--- WHAT NEEDS TO BE DONE ---
Please transcribe only the lines from the one holding "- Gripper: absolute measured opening" through the final line of the data, both included, with no pictures.

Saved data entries
※ ※ ※
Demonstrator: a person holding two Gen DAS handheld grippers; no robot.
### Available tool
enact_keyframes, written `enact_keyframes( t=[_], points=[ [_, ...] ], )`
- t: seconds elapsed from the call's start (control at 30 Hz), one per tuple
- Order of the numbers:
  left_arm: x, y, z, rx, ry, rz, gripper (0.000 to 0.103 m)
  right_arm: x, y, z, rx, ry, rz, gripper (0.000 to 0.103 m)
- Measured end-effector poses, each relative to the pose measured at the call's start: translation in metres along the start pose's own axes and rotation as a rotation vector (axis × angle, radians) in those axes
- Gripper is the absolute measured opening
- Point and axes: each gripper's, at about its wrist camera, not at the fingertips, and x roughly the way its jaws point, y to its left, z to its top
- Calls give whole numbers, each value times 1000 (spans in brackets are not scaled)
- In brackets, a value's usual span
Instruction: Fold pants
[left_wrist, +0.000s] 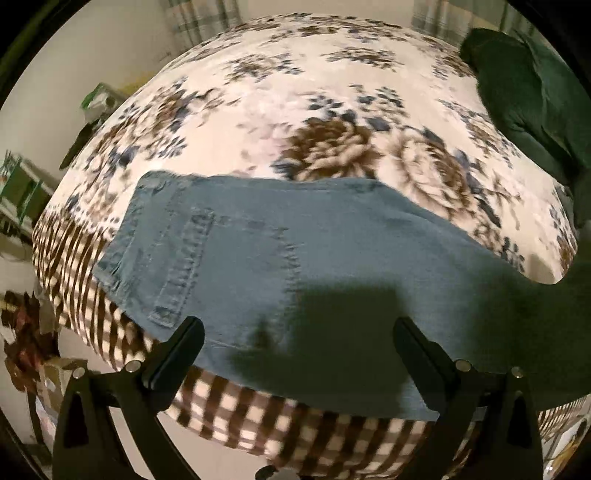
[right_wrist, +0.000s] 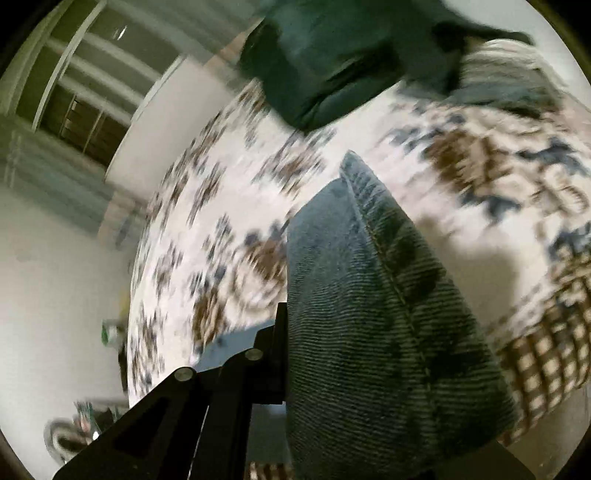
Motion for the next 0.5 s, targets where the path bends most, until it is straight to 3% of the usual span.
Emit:
enact_keyframes(
  t=[0.17,0.3,0.33,0.37,0.4,0.43,0.5],
  points=[
    [18,44,-15,-63,61,30,103,83,51,-65,-179,158,-47,6],
    [31,77,-34,-92,123,69,103,154,80,-127,-358,316,-156,11],
    [34,86,-40,-103,140,80,103,171,89,-147,-423,357,-208,19],
    [36,93,-43,-95,160,109,103,181,97,-160,-463,389,-218,37],
    [38,101,-48,-106,177,116,103,188,100,-168,-488,419,-210,47],
    [39,108,-51,-115,191,125,103,189,108,-178,-514,440,-186,64],
    [41,117,-54,-129,212,139,103,179,120,-186,-519,481,-59,66]
  ],
)
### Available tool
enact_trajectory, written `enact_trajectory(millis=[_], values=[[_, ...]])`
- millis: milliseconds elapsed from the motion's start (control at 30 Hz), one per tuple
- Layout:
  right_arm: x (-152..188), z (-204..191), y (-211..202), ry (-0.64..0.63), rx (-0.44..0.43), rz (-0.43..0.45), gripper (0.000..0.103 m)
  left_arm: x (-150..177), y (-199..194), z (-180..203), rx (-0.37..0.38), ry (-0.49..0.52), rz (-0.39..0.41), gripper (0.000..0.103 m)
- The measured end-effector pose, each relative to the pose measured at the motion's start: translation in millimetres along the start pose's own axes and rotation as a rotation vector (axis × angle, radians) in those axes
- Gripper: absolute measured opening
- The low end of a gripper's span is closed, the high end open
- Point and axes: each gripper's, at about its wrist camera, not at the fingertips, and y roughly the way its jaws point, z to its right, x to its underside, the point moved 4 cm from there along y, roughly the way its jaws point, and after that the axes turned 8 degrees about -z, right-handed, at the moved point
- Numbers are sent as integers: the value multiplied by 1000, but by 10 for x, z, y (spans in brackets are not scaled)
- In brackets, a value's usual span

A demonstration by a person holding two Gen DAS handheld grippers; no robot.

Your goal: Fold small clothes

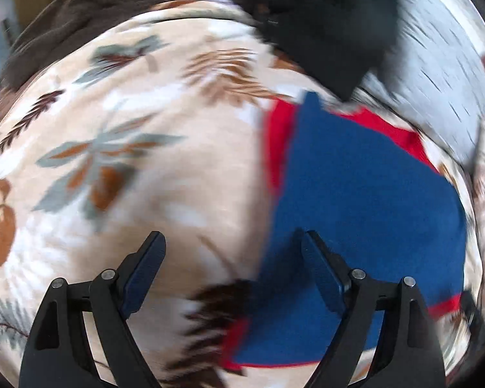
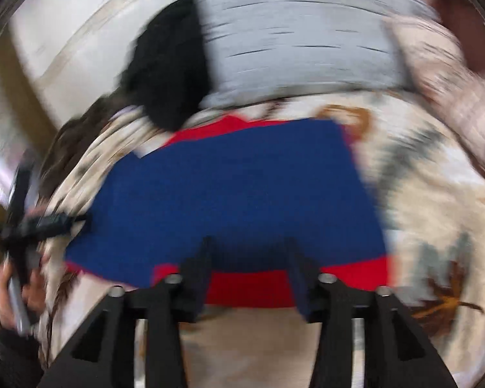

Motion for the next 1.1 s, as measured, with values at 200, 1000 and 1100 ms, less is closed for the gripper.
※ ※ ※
--- ANSWER TO THIS PROBLEM ---
- Gripper: absolute measured opening
- The low end of a gripper's span is closed, the high end open
- Point and axes: each gripper's, at about its wrist camera, not at the fingertips, and y roughly the way its jaws point, z to its right, x to its underside, the point moved 4 cm from there along y, roughly the way its jaws point, and after that the axes turned 8 degrees about -z, right-handed, at the moved point
- Numbers are sent as integers: the value multiplied by 1000, but by 10 for x, z, y (spans in brackets are not scaled)
- In brackets, a value's usual span

A demonstration by a person holding two Gen DAS handheld grippers; no robot.

Your goal: Fold small clothes


Motion for the next 1.1 s, as measured, with values at 200, 1000 and 1100 ms, less is closed for the gripper.

This finishes the answer.